Joy shall be ours
In that garden blest,
Where after storm
We find our rest—
I wait in peace—God's time is best.

"Ah, Heidi, that brings light to the heart! What comfort you have brought me!"

And the old woman kept on repeating the glad words, while Heidi beamed with happiness, and she could not take her eyes away from the grandmother's face, which had never looked like that before. It had no longer the old troubled expression, but was alight with peace and joy as if she were already looking with clear new eyes into the garden or Paradise.

Some one now knocked at the window and Heidi looked up and saw her grandfather beckoning her to come home with him. She promised the grandmother before leaving her that she would be with her the next day, and even if she went out with Peter she would only spend half the day with him, for the thought that she might make it light and happy again for the grandmother gave her the greatest pleasure, greater even than being out on the sunny mountain with the flowers and goats. As she was going out Brigitta ran to her with the frock and hat she had left. Heidi put the dress over her arm, for, as she thought to herself, the grandfather had seen that before, but she obstinately refused to take back the hat; Brigitta could keep it, for she should never put it on her head again. Heidi was so full of her morning's doings that she began at once to tell her grandfather all about them: how the white bread could be fetched every day from Dorfli if there was money for it, and how the grandmother had all at once grown stronger and happier, and light had come to her. Then she returned to the subject of the rolls. "If the grandmother won't take the money, grandfather, will you give it all to me, and I can then give Peter enough every day to buy a roll and two on Sunday?"

"But how about the bed?" said her grandfather. "It would be nice for you to have a proper bed, and there would then be plenty for the bread."

But Heidi gave her grandfather no peace till he consented to do what she wanted; she slept a great deal better, she said, on her bed of hay than on her fine pillowed bed in Frankfurt.

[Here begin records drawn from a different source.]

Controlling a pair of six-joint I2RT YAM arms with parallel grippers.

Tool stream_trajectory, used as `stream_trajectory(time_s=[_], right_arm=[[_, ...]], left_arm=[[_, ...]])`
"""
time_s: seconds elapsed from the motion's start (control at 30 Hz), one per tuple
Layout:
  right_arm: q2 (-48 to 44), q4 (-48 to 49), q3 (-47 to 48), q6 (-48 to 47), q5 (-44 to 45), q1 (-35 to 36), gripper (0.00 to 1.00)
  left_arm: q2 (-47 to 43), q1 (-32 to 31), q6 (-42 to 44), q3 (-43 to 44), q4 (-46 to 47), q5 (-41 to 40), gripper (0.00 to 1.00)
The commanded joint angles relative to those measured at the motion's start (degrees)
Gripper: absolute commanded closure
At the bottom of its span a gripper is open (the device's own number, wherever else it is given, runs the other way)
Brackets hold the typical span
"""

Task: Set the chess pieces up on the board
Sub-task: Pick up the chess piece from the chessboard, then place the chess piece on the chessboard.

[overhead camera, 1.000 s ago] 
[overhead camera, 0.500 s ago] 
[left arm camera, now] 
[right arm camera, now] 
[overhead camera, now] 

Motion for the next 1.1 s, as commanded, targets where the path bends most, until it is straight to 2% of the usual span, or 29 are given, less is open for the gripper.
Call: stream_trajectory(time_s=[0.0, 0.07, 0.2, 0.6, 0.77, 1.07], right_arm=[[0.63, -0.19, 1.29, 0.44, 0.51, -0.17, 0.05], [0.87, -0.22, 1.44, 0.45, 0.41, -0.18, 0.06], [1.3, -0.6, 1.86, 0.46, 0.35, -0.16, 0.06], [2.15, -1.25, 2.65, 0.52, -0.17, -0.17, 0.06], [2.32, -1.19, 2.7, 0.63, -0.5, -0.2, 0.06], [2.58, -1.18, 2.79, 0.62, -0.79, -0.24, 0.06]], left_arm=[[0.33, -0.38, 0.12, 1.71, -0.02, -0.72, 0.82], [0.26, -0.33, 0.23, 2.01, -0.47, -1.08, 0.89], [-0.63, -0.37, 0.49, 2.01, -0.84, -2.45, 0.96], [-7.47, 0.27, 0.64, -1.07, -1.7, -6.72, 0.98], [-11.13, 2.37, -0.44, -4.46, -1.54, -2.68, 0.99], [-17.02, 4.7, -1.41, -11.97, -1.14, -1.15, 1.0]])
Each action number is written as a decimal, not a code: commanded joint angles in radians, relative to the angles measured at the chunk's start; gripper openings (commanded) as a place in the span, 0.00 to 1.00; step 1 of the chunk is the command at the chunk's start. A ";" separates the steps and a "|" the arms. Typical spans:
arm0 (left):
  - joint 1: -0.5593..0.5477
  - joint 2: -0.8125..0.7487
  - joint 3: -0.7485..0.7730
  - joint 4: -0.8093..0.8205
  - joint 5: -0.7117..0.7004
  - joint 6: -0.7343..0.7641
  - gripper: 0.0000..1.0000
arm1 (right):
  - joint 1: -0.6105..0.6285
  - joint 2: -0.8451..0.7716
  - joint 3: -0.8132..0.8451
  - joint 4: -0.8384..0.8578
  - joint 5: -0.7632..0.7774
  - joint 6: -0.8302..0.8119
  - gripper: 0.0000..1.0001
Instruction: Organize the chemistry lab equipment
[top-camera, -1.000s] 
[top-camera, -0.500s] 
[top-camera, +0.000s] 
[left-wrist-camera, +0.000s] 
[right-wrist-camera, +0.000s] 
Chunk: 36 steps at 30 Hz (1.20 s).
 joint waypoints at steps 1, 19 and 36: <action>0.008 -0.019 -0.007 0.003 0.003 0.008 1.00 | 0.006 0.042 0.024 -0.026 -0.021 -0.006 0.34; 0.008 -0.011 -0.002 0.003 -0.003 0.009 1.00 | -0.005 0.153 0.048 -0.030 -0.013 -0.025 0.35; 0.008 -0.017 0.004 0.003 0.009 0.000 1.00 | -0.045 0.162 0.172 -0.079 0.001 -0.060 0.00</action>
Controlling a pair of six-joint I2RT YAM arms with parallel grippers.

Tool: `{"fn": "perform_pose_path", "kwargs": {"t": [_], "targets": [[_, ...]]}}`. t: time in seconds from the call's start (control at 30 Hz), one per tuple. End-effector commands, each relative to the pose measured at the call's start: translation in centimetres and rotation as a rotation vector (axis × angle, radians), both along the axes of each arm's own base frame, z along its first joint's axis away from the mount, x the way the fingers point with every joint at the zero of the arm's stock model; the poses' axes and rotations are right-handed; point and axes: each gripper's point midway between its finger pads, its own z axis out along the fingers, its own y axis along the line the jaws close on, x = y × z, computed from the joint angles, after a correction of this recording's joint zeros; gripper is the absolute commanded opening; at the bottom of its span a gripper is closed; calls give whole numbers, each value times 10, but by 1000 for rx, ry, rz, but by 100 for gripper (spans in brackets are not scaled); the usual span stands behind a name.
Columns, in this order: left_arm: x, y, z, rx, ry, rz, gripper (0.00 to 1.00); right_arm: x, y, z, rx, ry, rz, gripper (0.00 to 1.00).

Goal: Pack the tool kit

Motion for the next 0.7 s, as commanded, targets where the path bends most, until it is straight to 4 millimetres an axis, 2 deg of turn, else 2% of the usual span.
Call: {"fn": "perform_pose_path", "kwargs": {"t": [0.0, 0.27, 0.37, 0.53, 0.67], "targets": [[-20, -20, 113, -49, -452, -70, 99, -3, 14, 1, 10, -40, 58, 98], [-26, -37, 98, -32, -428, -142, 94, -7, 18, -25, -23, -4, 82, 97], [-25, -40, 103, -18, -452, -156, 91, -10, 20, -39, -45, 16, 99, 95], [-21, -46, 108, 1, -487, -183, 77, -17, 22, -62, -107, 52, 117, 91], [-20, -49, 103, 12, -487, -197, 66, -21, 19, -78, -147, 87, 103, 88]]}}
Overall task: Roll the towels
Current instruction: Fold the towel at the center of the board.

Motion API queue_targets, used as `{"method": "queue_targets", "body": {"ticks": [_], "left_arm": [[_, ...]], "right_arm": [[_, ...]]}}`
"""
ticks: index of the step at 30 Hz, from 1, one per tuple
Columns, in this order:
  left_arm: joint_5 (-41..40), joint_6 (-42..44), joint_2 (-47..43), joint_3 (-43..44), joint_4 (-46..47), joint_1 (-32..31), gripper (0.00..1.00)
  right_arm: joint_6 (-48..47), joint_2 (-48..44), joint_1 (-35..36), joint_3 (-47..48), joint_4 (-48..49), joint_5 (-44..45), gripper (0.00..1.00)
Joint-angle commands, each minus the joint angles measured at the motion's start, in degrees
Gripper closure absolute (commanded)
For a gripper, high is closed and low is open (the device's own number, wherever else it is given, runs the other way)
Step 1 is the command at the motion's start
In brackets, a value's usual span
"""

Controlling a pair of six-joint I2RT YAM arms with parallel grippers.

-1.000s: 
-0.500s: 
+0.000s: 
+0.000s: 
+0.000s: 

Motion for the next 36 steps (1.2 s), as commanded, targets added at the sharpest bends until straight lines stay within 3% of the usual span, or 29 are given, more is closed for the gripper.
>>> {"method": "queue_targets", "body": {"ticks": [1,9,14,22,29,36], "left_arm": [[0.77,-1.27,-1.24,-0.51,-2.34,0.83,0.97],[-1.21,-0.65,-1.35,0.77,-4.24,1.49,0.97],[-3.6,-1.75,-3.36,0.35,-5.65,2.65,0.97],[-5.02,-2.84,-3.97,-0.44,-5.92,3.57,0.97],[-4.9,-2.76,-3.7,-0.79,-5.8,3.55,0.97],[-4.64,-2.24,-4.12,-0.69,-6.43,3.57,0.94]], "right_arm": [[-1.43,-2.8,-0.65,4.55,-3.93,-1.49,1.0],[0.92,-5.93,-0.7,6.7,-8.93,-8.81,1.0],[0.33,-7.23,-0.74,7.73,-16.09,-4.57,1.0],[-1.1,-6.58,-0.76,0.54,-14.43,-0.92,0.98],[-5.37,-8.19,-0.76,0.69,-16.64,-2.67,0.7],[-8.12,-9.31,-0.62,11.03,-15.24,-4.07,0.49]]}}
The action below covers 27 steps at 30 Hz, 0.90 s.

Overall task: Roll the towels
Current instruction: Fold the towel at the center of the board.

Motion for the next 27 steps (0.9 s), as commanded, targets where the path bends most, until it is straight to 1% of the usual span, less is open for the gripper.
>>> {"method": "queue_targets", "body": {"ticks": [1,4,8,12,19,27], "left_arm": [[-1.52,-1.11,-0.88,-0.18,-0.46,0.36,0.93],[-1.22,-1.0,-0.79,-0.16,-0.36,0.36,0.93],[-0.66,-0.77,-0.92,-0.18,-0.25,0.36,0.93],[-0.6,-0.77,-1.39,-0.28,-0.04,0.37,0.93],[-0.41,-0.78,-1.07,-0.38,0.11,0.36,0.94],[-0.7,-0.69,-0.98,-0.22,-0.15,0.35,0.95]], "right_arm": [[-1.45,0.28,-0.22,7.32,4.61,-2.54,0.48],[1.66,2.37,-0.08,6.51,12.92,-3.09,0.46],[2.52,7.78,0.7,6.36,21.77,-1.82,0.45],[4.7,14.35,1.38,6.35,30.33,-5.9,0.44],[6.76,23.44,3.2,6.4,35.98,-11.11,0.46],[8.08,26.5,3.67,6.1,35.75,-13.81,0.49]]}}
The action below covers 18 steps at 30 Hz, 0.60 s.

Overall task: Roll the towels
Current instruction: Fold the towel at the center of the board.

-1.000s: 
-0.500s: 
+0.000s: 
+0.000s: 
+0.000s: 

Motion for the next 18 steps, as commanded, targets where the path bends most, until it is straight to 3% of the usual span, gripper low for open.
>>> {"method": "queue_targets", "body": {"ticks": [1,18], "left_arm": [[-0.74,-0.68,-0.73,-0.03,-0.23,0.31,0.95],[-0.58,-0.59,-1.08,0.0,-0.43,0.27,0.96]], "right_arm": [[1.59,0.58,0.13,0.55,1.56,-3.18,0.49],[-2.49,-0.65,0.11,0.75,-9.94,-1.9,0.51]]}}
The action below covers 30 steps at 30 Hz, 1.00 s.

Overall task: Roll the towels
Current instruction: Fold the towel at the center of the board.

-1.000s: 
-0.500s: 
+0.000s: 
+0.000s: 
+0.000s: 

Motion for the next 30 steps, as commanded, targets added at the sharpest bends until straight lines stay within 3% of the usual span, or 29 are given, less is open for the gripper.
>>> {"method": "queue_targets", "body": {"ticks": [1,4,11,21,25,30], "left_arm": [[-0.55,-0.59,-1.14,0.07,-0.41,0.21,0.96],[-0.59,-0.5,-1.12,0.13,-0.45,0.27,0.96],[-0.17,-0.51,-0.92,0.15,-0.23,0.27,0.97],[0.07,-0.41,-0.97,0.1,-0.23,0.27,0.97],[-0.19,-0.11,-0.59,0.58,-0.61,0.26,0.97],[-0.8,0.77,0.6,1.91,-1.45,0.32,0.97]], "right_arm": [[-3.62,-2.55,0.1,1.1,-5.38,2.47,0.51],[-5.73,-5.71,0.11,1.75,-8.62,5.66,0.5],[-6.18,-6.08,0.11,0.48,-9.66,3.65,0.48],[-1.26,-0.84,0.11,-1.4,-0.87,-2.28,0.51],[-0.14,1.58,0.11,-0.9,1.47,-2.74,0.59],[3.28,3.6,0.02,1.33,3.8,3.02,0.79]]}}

So at last he said, "The money is yours, do what you like with it; you can buy bread for grandmother for years to come with it."

Heidi shouted for joy at the thought that grandmother would never need any more to eat hard black bread, and "Oh, grandfather!" she said, "everything is happier now than it has ever been in our lives before!" and she sang and skipped along, holding her grandfather's hand as light-hearted as a bird. But all at once she grew quiet and said, "If God had let me come at once, as I prayed, then everything would have been different, I should only have had a little bread to bring to grandmother, and I should not have been able to read, which is such a comfort to her; but God has arranged it all so much better than I knew how to; everything has happened just as the other grandmother said it would. Oh, how glad I am that God did not let me have at once all I prayed and wept for! And now I shall always pray to God as she told me, and always thank Him, and when He does not do anything I ask for I shall think to myself, It's just like it was in Frankfurt: God, I am sure, is going to do something better still. So we will pray every day, won't we, grandfather, and never forget Him again, or else He may forget us."

"And supposing one does forget Him?" said the grandfather in a low voice.

"Then everything goes wrong, for God lets us then go where we like, and when we get poor and miserable and begin to cry about it no one pities us, but they say, You ran away from God, and so God, who could have helped you, left you to yourself."

"That is true, Heidi; where did you learn that?"